- [Exercise objective] Your answer should be the full set of records, printed exactly as they stand.

- [Data shown]
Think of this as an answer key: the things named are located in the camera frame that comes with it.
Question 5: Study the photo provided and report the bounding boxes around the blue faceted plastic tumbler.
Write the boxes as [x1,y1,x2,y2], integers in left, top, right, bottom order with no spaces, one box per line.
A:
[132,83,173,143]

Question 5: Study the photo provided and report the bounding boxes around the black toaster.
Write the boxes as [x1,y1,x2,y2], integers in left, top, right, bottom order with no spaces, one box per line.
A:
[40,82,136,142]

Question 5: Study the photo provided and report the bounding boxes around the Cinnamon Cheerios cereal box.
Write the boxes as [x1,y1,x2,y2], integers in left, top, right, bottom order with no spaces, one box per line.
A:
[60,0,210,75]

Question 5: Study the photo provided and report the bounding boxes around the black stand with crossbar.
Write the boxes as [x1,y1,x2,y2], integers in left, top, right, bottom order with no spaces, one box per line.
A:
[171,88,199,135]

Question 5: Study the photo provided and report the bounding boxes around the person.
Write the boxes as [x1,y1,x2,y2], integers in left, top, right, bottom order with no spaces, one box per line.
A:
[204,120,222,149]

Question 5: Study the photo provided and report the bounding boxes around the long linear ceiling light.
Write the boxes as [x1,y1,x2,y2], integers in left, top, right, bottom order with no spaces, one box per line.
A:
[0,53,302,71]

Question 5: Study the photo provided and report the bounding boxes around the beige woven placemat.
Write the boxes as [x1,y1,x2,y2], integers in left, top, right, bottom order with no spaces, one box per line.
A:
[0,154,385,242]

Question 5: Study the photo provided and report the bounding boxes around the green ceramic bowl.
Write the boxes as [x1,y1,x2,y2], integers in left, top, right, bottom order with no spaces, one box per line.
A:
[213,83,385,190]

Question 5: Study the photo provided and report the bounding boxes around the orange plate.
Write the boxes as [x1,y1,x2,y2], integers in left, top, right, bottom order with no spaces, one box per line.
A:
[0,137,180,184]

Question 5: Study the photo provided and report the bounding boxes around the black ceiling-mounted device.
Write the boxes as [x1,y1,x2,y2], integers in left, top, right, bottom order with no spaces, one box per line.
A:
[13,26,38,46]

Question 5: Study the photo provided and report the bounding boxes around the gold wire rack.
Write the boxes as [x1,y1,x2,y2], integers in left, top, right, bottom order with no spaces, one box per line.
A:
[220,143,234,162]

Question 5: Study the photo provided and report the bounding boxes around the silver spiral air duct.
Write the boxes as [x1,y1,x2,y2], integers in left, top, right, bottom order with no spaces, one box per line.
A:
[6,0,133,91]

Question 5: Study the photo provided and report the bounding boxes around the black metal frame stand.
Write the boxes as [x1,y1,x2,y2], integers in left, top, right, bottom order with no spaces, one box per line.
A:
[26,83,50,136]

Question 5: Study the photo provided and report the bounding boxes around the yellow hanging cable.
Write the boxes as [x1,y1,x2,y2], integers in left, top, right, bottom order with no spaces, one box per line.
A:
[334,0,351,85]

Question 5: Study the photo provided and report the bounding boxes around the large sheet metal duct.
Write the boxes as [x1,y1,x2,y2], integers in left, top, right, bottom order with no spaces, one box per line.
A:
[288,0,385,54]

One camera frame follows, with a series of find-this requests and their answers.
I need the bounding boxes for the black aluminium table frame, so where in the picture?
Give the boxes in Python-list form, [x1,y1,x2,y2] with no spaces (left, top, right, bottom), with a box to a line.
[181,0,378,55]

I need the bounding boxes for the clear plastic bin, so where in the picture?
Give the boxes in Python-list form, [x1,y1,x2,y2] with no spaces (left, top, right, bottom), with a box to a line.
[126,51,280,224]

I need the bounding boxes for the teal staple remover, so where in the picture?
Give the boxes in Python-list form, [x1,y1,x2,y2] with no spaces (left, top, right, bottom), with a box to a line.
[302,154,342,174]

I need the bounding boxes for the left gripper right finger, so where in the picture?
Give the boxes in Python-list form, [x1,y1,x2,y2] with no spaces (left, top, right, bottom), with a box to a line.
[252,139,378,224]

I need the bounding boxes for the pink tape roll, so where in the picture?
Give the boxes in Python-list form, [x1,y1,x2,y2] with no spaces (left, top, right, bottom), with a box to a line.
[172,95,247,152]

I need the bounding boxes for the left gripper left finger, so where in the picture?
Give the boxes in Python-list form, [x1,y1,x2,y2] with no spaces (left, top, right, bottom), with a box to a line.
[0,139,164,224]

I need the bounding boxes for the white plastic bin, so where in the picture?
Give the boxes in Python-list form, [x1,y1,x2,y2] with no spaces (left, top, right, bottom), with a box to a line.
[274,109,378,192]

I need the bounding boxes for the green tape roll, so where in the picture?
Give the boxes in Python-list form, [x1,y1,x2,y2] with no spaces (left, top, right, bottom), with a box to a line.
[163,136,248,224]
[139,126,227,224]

- [Result for this exercise]
Think of this as an answer key: the things named are located in the camera frame that comes with it.
Question 5: Study the photo provided and report the bounding boxes around the blue faceted plastic tumbler.
Write the boxes as [x1,y1,x2,y2], integers in left, top, right, bottom order with no spaces, one box per line.
A:
[132,83,173,143]

Question 5: Study the photo provided and report the bounding boxes around the black toaster.
Write the boxes as [x1,y1,x2,y2], integers in left, top, right, bottom order with no spaces, one box per line.
A:
[40,82,136,142]

Question 5: Study the photo provided and report the bounding boxes around the Cinnamon Cheerios cereal box.
Write the boxes as [x1,y1,x2,y2], integers in left, top, right, bottom order with no spaces, one box per line.
A:
[60,0,210,75]

Question 5: Study the photo provided and report the bounding boxes around the black stand with crossbar.
Write the boxes as [x1,y1,x2,y2], integers in left, top, right, bottom order with no spaces, one box per line.
A:
[171,88,199,135]

Question 5: Study the photo provided and report the bounding boxes around the person.
Write the boxes as [x1,y1,x2,y2], integers in left, top, right, bottom order with no spaces, one box per line.
A:
[204,120,222,149]

Question 5: Study the photo provided and report the bounding boxes around the long linear ceiling light.
Write the boxes as [x1,y1,x2,y2], integers in left, top, right, bottom order with no spaces, one box per line.
A:
[0,53,302,71]

Question 5: Study the photo provided and report the bounding boxes around the beige woven placemat.
Write the boxes as [x1,y1,x2,y2], integers in left, top, right, bottom order with no spaces, one box per line.
A:
[0,154,385,242]

Question 5: Study the photo provided and report the bounding boxes around the green ceramic bowl.
Write the boxes as [x1,y1,x2,y2], integers in left, top, right, bottom order with no spaces, one box per line.
A:
[213,83,385,190]

Question 5: Study the photo provided and report the bounding boxes around the orange plate.
Write the boxes as [x1,y1,x2,y2], integers in left, top, right, bottom order with no spaces, one box per line.
A:
[0,137,180,184]

Question 5: Study the photo provided and report the bounding boxes around the black ceiling-mounted device.
Write the boxes as [x1,y1,x2,y2], integers in left, top, right, bottom order with no spaces, one box per line.
A:
[13,26,38,46]

Question 5: Study the photo provided and report the bounding boxes around the gold wire rack.
Write the boxes as [x1,y1,x2,y2], integers in left, top, right, bottom order with no spaces, one box per line.
A:
[220,143,234,162]

Question 5: Study the photo provided and report the bounding boxes around the silver spiral air duct.
Write the boxes as [x1,y1,x2,y2], integers in left, top, right, bottom order with no spaces, one box per line.
A:
[6,0,133,91]

Question 5: Study the photo provided and report the bounding boxes around the black metal frame stand.
Write the boxes as [x1,y1,x2,y2], integers in left, top, right, bottom order with no spaces, one box per line.
A:
[26,83,50,136]

Question 5: Study the photo provided and report the bounding boxes around the yellow hanging cable.
Write the boxes as [x1,y1,x2,y2], integers in left, top, right, bottom order with no spaces, one box per line.
A:
[334,0,351,85]

Question 5: Study the photo provided and report the bounding boxes around the large sheet metal duct.
Write the boxes as [x1,y1,x2,y2], integers in left, top, right, bottom order with no spaces, one box per line.
A:
[288,0,385,54]

One camera frame follows, with a series of find-this requests and their answers.
I need the bounding boxes for the black aluminium table frame, so where in the picture?
Give the boxes in Python-list form, [x1,y1,x2,y2] with no spaces (left, top, right, bottom), with a box to a line.
[181,0,378,55]

I need the bounding boxes for the clear plastic bin, so where in the picture?
Give the boxes in Python-list form, [x1,y1,x2,y2] with no spaces (left, top, right, bottom), with a box to a line.
[126,51,280,224]

I need the bounding boxes for the teal staple remover, so where in the picture?
Give the boxes in Python-list form, [x1,y1,x2,y2] with no spaces (left, top, right, bottom), with a box to a line.
[302,154,342,174]

I need the bounding boxes for the left gripper right finger, so where in the picture?
Give the boxes in Python-list form, [x1,y1,x2,y2] with no spaces (left, top, right, bottom), with a box to a line.
[252,139,378,224]

I need the bounding boxes for the pink tape roll, so where in the picture?
Give the boxes in Python-list form, [x1,y1,x2,y2] with no spaces (left, top, right, bottom), with a box to a line.
[172,95,247,152]

I need the bounding boxes for the left gripper left finger, so where in the picture?
Give the boxes in Python-list form, [x1,y1,x2,y2] with no spaces (left, top, right, bottom), with a box to a line.
[0,139,164,224]

I need the bounding boxes for the white plastic bin, so where in the picture?
Give the boxes in Python-list form, [x1,y1,x2,y2] with no spaces (left, top, right, bottom), with a box to a line.
[274,109,378,192]

I need the bounding boxes for the green tape roll, so where in the picture?
Give the boxes in Python-list form, [x1,y1,x2,y2] with no spaces (left, top, right, bottom), with a box to a line.
[163,136,248,224]
[139,126,227,224]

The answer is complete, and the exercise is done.